Alexander Linsbichler, 2020–21 HOPE Center Fellow

Linsbichler

The history of economics has its own body of conventional wisdom on any number of topics, interpretations that have hardened around certain points of view. Take, for example, the prevailing notion concerning the Austrian school of economics and the logical positivists of the Vienna Circle. The traditional account of intellectual history is that the two camps stood in stark contrast to each other, with the Austrians favoring theory and verbal logic and the Vienna Circle favoring empiricism and mathematical approaches. But as Alexander Linsbichler hopes to show, the two had far more in common than is usually supposed.

A 2020–21 HOPE Center fellow, Alexander is spending the year taking a closer look at the Austrians and the logical positivists, paying attention to the ways in which the two groups of economists and philosophers might have been more alike than the standard account suggests. His work is an extension of his dissertation, in which he subjected two individuals typically considered to be polar opposites—Otto Neurath and Ludwig von Mises—to a similar examination.

“Neurath, Mises, Friedrich Hayek, and others, for instance, developed very specific notions of rationality, all of which caution against the scientific and societal dangers of overestimating rationality,” Alexander says. “And both groups used and defended thought experiments in their striving for more rigorous social sciences.” In addition, as Alexander explains, Mises and the logical positivists were ardently pro-democracy at a time when most professors at the University of Vienna were conservative and reactionary—not to mention anti-Semitic.

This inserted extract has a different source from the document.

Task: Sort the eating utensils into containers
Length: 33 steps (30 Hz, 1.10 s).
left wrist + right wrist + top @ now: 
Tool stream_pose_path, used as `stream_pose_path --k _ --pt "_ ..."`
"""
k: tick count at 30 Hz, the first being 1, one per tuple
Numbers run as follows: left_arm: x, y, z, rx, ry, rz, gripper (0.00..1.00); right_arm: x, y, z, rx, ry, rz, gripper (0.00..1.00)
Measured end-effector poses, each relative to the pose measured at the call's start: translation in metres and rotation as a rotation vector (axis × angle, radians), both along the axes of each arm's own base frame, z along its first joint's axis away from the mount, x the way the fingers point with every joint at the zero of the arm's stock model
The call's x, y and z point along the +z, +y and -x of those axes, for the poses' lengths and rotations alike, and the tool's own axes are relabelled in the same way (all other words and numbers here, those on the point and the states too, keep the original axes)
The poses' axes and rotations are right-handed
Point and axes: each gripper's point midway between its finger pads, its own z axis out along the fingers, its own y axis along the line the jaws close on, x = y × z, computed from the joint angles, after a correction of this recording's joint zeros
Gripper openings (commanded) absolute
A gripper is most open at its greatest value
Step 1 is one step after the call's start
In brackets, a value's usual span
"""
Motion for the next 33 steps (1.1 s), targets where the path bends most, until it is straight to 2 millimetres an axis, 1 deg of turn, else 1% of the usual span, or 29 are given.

“I’m not saying that the Austrians and the Vienna Circle agreed about everything,” Alexander explains. “They certainly didn’t. But many of their positions aren't as incompatible as many people today want to claim.”

But interrogating alleged differences, Alexander aims to refine and enrich our picture of economists in Austria during the interwar period.

Duke has proved pivotal to Alexander’s work. In 2017, he spent four months here at the invitation of Malachi Hacohen and the Center for European Studies, finishing a book on Mises’s epistemology. Titled Was Ludwig von Mises a Conventionalist? A New Analysis of the Epistemology of the Austrian School of Economics, the book was published in 2017 by Palgrave Macmillan.

He is currently writing a book for a general audience on the history and ideas of the Austrian school of economics. The book, which had its origins in work Alexander did for a public exhibition on the Austrian school, will be published in German by the University of Vienna Press, with plans for an English translation to follow.

A lecturer at the University of Vienna, Alexander grew up in Hohenberg, a small village around sixty miles from the Austrian capital and whose name means “tall mountain.” “To the Viennese, I’m from the mountains. To the people who are really in the mountains, I’m a flatlander.”

Alexander will return to Vienna in May.